よく日本のテレビはCMが多いという話になると、「潤沢な制作費をかけて良いドラマなどをタダで見るためにはしょうがない」といったことを言う人がいるが、それは事実ではない。確かに朝から晩まで流れるテレビCMのおかげで、民放の無料視聴はできている。が、そこで捻出されているドラマなどの制作費は他国の「広告を入れないコンテンツ」と比べて高いどころか、逆にかなり低いことになっているのだ。
「いい作品はお金をかければいいってもんじゃない」などという人もいるが、お金をかけて質を高めた作品がやはりそれなりに評価されれば、さらなるいい作品をつくるための「原資」にもなるという好循環があるのも事実だ。
実際、ネットフリックスでは『愛の不時着』『梨泰院クラス』『キングダム』『BLACKPINK〜ライトアップ・ザ・スカイ〜』などが海外でも多く視聴されるなどヒット作となった実績を受けて今年2月、韓国発の作品におよそ520億円を投資すると発表している。
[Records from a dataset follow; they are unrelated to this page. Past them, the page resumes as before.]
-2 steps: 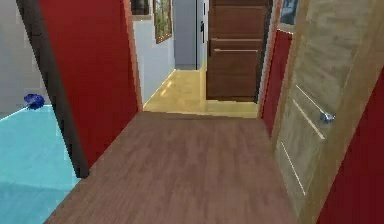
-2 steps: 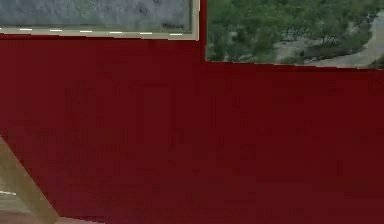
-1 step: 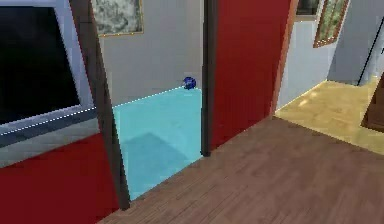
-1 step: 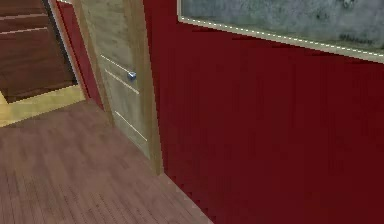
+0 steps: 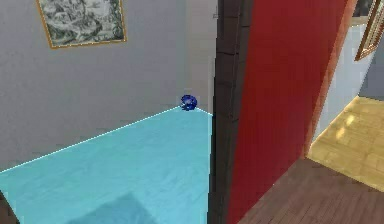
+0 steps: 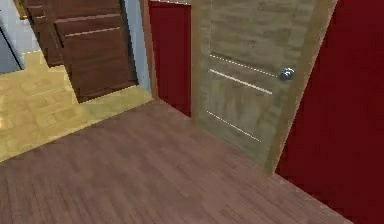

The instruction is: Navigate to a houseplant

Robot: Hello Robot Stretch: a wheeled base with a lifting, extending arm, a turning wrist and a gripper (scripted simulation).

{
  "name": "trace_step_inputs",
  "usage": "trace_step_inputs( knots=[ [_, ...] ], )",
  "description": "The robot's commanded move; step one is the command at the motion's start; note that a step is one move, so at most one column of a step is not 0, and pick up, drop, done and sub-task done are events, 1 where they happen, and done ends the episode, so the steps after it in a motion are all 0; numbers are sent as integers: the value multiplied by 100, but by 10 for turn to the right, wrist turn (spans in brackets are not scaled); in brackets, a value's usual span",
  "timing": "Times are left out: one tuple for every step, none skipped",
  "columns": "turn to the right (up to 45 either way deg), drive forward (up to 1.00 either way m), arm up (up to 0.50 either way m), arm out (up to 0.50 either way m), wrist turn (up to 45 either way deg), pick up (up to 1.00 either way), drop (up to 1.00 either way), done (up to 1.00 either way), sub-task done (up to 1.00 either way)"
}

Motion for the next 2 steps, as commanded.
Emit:
trace_step_inputs(
  knots=[
    [0,25,0,0,0,0,0,0,0],
    [-180,0,0,0,0,0,0,0,0]
  ],
)
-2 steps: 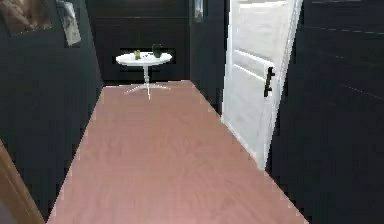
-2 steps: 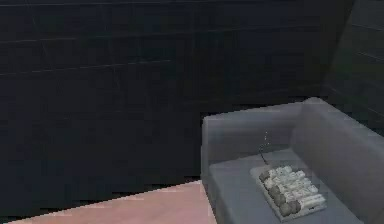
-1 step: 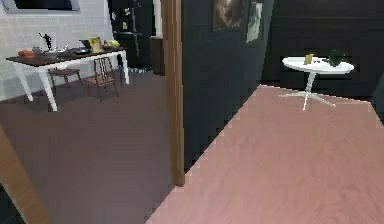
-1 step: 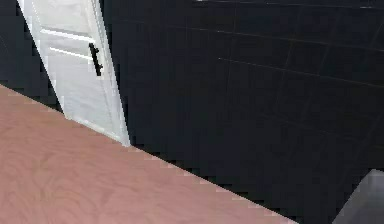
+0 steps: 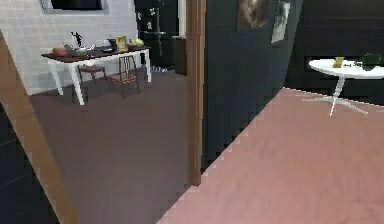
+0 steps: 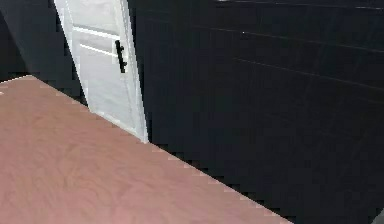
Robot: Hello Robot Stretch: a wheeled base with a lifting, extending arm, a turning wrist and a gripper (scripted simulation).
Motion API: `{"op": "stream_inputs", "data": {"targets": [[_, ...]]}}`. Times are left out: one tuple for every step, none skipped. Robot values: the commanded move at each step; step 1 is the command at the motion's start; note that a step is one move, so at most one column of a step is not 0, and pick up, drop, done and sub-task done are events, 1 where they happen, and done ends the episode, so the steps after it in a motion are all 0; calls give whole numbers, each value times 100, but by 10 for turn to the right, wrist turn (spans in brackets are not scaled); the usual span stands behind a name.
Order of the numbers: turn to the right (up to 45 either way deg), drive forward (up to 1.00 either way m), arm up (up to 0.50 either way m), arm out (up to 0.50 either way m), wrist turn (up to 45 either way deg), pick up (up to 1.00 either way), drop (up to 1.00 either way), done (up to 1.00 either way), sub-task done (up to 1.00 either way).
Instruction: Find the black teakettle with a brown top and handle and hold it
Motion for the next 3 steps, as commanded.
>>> {"op": "stream_inputs", "data": {"targets": [[0, 95, 0, 0, 0, 0, 0, 0, 0], [-450, 0, 0, 0, 0, 0, 0, 0, 0], [-30, 0, 0, 0, 0, 0, 0, 0, 0]]}}
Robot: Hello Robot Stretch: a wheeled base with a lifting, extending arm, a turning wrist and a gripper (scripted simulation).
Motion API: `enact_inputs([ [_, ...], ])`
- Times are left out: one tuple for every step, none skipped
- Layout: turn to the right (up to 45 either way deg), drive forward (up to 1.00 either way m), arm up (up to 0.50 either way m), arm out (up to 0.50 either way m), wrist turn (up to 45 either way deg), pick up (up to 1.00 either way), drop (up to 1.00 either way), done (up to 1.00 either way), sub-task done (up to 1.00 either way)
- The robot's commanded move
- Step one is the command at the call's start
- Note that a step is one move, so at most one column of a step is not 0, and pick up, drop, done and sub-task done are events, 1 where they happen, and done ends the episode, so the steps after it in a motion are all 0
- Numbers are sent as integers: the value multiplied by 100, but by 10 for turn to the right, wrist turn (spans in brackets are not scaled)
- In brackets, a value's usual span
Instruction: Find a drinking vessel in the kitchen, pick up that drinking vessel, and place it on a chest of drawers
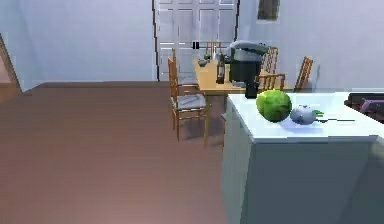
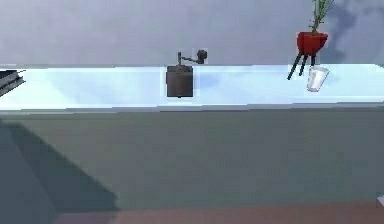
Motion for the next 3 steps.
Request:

このような形で海外の映画やドラマが「潤沢な制作費→海外市場でも高い評価→さらに多額の製作費」という好循環を生んでいる中で、制作費の少ない日本のドラマがどこまで立ち向かうことができるだろうか。映画『カメラを止めるな!』のように低予算をアイデアでカバーするような作品がいくつか評価されることもあるかもしれないが、言語や文化の異なる人々も面白いと思わせるようなものを継続して送り出せるだろうか。
現実問題として、かなり難しいのではないか。